## What is being asked:
Your answer must be every line of the data that holds the string "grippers".

## Extracted data:
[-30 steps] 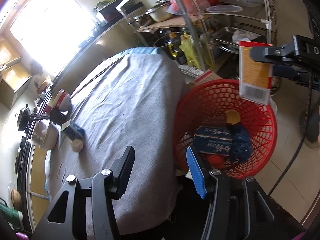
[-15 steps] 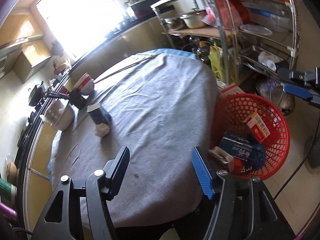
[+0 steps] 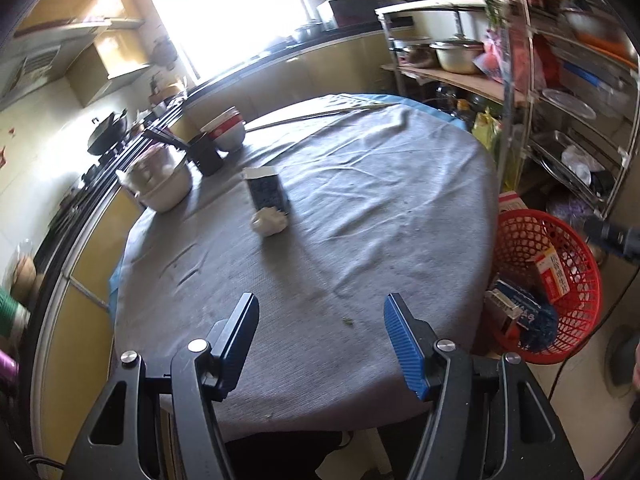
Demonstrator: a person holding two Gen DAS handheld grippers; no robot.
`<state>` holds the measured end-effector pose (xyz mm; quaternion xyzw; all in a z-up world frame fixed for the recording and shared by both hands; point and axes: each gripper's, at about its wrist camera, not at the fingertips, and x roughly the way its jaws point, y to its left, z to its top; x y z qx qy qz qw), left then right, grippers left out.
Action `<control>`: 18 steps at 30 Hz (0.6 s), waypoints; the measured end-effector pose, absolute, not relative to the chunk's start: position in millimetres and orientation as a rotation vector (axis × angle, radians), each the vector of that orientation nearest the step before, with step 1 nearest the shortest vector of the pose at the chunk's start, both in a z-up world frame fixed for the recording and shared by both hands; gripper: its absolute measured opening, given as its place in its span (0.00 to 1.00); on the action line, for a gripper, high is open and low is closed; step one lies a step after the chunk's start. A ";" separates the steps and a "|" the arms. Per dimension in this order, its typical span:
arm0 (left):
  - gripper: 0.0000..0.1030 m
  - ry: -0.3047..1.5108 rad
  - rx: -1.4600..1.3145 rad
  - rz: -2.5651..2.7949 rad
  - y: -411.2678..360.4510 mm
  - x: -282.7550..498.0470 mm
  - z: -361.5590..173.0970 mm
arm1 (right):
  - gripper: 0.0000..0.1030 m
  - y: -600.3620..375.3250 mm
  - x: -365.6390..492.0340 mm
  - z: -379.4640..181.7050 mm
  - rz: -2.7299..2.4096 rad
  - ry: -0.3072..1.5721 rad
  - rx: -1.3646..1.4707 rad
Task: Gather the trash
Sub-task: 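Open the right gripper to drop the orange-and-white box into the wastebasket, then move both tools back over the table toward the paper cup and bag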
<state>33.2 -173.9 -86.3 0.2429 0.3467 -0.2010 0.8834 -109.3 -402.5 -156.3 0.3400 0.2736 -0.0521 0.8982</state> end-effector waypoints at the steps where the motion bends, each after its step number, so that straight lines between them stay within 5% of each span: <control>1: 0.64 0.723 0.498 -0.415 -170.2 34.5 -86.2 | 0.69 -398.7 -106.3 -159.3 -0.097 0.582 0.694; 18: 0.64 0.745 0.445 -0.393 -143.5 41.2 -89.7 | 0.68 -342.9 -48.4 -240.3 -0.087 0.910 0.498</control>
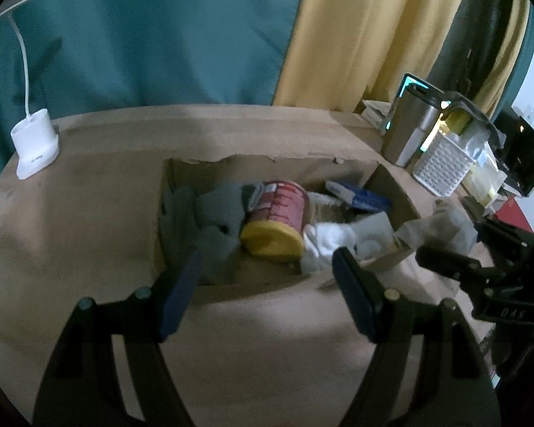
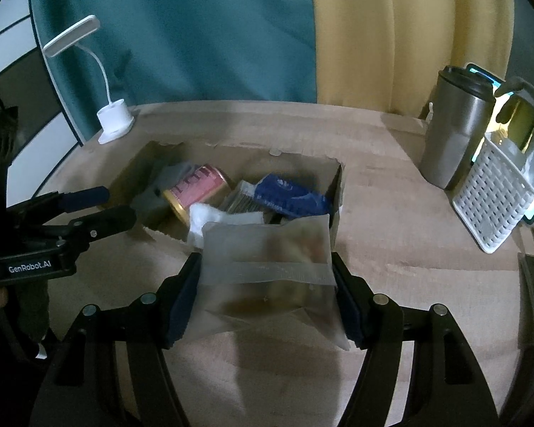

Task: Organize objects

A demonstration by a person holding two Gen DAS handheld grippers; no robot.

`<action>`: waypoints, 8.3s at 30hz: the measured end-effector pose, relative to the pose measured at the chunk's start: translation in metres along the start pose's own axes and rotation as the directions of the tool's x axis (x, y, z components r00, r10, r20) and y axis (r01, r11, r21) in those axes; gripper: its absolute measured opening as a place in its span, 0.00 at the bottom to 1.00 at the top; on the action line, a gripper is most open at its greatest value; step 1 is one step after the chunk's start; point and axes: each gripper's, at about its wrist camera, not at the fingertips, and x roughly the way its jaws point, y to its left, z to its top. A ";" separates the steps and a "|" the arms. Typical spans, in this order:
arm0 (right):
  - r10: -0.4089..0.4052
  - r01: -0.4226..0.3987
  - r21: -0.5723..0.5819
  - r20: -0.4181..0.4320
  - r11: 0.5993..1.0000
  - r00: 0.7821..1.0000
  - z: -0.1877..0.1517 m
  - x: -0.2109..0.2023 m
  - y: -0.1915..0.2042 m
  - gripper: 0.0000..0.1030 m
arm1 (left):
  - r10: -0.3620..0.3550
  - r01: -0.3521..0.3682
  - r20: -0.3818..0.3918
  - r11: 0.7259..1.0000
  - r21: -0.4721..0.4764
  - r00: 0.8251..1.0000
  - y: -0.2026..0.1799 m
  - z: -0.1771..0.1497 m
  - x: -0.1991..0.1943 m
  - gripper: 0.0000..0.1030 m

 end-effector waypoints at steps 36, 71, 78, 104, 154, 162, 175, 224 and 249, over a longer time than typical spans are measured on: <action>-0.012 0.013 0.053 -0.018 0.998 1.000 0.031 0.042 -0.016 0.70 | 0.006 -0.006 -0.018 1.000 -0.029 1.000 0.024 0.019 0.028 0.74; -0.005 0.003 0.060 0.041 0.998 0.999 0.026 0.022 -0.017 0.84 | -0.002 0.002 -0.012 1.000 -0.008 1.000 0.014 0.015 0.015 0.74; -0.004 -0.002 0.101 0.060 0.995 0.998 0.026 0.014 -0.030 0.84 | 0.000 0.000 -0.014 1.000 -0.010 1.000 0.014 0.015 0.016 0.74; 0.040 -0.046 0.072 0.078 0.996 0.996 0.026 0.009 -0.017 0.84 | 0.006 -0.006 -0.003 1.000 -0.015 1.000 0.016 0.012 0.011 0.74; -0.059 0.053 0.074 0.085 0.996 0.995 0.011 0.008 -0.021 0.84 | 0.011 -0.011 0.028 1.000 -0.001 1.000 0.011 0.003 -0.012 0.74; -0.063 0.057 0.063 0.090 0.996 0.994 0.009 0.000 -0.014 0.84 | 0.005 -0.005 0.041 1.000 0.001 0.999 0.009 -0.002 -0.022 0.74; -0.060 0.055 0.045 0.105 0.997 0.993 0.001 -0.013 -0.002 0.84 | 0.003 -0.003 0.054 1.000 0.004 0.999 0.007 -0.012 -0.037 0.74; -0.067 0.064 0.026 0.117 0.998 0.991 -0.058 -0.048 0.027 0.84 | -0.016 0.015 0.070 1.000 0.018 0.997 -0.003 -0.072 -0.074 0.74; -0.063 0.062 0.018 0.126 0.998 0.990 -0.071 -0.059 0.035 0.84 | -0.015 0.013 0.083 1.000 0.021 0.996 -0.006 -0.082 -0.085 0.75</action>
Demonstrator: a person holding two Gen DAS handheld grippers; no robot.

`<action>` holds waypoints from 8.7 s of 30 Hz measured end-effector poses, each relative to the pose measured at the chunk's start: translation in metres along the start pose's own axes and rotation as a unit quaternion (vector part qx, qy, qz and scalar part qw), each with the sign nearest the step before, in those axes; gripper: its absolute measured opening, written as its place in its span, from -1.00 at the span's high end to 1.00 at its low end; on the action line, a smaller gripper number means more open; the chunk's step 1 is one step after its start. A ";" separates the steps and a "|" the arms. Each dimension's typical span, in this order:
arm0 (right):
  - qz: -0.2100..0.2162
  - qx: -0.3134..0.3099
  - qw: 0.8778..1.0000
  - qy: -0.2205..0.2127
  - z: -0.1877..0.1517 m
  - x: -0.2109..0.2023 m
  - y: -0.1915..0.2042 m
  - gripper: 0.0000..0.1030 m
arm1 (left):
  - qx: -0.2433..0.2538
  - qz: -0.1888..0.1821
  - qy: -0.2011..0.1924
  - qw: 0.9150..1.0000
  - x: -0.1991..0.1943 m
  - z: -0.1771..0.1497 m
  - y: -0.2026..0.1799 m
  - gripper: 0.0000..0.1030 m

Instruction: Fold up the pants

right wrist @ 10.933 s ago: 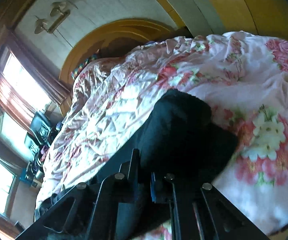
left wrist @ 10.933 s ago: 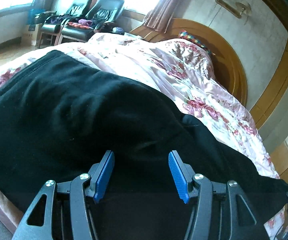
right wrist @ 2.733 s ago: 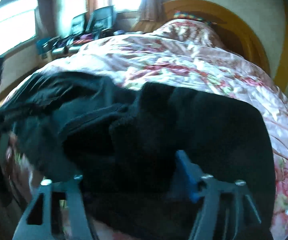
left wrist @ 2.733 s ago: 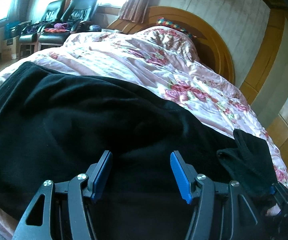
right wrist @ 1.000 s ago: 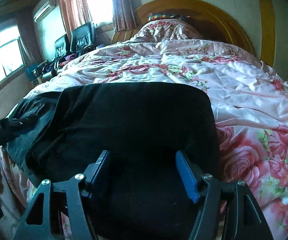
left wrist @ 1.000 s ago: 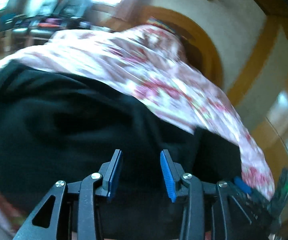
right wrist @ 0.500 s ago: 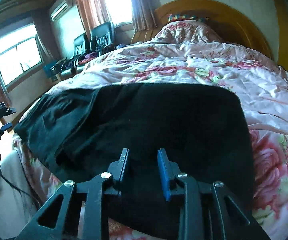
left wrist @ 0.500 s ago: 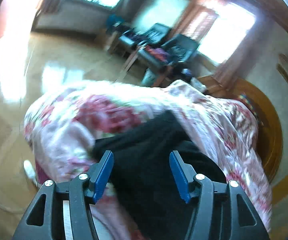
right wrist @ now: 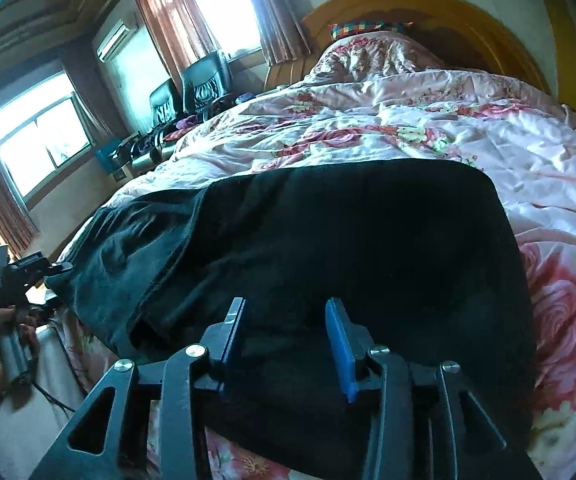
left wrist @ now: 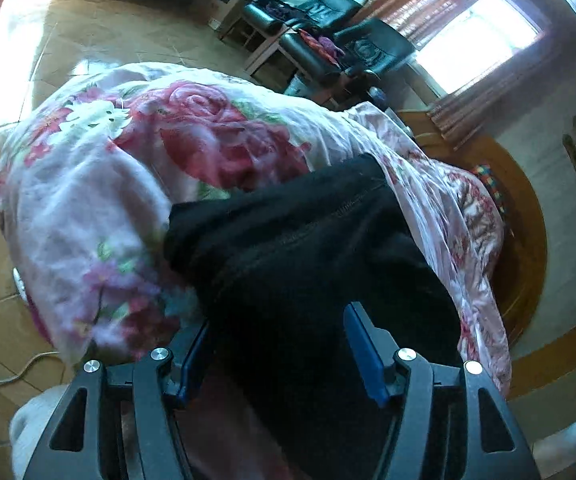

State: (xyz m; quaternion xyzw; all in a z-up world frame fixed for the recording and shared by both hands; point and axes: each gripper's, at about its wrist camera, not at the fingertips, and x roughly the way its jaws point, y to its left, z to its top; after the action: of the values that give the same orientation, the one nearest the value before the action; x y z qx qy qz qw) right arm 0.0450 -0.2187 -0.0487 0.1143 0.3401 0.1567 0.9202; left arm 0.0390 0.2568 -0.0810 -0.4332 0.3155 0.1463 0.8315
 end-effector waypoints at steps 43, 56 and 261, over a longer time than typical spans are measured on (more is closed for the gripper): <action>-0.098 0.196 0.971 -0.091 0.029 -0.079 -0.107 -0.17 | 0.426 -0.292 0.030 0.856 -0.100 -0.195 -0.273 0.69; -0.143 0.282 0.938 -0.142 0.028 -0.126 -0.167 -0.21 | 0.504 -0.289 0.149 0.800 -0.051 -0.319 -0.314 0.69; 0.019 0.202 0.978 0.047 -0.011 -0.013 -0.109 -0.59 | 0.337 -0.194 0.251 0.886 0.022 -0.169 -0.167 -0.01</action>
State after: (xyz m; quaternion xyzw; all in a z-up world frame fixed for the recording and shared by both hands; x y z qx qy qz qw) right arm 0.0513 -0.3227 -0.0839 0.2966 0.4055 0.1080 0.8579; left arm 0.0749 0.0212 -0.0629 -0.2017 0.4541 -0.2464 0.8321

## Exercise output:
Demonstrator: a person holding two Gen DAS handheld grippers; no robot.
`<state>` holds the measured end-effector pose (xyz mm; quaternion xyzw; all in a z-up world frame fixed for the recording and shared by both hands; point and axes: each gripper's, at about its wrist camera, not at the fingertips, and x roughly the way its jaws point, y to its left, z to its top; x y z qx qy qz qw), left then right, grippers left out.
A demonstration by a person holding two Gen DAS handheld grippers; no robot.
Demonstrator: a person holding two Gen DAS handheld grippers; no robot.

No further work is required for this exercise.